Your task ::
The answer must be every line from the listing that holds the string "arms".

Supplied material ::
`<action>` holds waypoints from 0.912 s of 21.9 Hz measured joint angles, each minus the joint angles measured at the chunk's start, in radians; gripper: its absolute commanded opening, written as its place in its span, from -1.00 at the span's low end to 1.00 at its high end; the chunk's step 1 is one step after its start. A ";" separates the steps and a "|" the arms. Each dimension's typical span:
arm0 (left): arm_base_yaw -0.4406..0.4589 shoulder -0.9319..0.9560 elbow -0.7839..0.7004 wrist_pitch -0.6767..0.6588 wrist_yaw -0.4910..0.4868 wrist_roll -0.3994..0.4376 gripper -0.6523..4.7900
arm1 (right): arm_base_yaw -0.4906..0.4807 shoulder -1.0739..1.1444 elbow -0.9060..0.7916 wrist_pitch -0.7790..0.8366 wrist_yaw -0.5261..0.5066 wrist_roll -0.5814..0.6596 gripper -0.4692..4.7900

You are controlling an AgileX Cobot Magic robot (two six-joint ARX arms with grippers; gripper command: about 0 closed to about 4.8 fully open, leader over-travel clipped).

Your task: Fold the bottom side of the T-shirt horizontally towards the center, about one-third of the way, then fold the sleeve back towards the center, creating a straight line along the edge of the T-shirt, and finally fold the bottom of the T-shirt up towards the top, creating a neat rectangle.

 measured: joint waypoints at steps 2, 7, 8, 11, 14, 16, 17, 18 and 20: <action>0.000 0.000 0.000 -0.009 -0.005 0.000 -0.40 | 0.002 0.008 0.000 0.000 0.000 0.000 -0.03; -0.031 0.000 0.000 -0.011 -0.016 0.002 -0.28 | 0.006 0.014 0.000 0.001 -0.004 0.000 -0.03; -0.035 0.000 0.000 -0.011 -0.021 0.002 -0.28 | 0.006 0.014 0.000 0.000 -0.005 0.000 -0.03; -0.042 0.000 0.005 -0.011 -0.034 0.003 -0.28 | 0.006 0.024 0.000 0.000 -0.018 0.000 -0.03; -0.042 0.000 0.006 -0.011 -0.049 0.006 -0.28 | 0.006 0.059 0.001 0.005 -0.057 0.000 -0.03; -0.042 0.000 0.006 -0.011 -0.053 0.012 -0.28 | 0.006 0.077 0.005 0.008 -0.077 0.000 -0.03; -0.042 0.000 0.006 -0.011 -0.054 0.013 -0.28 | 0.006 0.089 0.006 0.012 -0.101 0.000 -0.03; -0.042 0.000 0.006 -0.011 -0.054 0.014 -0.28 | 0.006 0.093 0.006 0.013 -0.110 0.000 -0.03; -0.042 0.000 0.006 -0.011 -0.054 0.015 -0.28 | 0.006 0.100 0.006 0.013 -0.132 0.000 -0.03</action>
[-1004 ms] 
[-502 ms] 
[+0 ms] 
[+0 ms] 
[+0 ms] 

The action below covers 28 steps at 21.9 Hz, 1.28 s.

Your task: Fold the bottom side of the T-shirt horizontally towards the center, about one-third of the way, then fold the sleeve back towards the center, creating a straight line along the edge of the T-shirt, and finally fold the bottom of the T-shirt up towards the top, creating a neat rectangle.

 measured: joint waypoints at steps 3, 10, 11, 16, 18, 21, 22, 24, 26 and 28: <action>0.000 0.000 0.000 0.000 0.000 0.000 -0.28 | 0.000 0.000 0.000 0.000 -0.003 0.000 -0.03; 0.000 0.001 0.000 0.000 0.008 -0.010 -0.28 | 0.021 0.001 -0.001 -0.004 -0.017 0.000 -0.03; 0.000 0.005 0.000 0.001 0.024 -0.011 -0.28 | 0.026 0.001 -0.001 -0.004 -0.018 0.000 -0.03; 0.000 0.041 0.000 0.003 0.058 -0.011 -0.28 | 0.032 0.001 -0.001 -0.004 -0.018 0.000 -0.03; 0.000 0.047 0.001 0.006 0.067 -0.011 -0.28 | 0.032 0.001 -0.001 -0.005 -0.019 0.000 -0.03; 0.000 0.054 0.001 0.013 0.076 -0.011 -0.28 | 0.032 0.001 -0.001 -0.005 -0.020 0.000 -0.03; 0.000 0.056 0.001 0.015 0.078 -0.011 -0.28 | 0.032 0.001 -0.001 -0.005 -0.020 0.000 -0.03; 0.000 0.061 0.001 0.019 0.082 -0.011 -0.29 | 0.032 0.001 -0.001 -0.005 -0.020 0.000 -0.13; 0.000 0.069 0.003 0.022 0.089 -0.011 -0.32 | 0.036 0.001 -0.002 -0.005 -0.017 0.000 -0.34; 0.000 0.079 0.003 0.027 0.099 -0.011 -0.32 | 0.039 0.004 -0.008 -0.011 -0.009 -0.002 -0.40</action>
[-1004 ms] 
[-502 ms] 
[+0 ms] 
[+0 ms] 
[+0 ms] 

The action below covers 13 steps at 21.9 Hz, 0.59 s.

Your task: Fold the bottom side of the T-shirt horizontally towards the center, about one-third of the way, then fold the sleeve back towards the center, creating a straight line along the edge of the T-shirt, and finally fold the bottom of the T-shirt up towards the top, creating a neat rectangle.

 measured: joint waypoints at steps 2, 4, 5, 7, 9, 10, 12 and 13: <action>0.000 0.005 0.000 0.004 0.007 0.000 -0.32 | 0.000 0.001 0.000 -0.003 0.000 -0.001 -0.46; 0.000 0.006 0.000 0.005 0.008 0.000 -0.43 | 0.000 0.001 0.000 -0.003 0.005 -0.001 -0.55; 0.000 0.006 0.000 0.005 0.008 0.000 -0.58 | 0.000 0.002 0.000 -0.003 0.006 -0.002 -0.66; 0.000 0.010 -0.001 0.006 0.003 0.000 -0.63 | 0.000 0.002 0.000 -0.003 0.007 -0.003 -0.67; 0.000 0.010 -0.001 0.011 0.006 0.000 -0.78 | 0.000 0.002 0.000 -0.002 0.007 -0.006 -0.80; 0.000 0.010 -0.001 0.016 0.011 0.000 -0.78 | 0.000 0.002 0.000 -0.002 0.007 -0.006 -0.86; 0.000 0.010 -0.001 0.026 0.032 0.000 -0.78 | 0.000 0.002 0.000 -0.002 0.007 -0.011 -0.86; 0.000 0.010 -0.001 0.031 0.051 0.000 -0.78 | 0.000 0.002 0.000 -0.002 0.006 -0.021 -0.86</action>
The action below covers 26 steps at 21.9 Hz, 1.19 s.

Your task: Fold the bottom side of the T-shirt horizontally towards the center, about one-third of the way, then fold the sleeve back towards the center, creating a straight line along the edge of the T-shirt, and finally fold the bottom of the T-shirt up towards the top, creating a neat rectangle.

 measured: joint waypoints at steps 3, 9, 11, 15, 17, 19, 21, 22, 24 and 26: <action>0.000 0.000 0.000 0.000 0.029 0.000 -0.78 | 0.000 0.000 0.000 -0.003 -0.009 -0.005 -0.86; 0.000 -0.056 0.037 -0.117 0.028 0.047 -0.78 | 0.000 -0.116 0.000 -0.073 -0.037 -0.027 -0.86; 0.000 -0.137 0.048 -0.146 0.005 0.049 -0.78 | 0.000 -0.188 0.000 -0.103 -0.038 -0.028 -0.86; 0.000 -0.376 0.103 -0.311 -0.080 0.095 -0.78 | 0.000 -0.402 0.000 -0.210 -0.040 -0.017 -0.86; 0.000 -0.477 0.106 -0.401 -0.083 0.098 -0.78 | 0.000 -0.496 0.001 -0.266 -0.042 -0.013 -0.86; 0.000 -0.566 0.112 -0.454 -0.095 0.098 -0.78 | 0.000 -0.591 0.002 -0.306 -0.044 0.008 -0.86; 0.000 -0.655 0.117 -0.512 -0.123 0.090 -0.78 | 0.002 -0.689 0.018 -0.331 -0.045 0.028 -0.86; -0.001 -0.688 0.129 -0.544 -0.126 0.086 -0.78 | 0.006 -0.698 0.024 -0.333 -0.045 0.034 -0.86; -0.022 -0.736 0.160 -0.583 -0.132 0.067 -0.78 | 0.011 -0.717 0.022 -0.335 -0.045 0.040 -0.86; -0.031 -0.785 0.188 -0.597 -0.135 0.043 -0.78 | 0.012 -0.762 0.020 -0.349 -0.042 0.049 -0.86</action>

Response below ::
`<action>` holds waypoints from 0.912 s of 21.9 Hz measured joint angles, each minus the joint angles measured at the chunk's start, in radians; gripper: its absolute commanded opening, written as its place in its span, from -1.00 at the span's low end to 1.00 at its high end; the chunk's step 1 is one step after its start. A ";" separates the steps and a "|" the arms. Each dimension's typical span:
You are controlling an AgileX Cobot Magic robot (two six-joint ARX arms with grippers; gripper command: about 0 closed to about 4.8 fully open, leader over-travel clipped).

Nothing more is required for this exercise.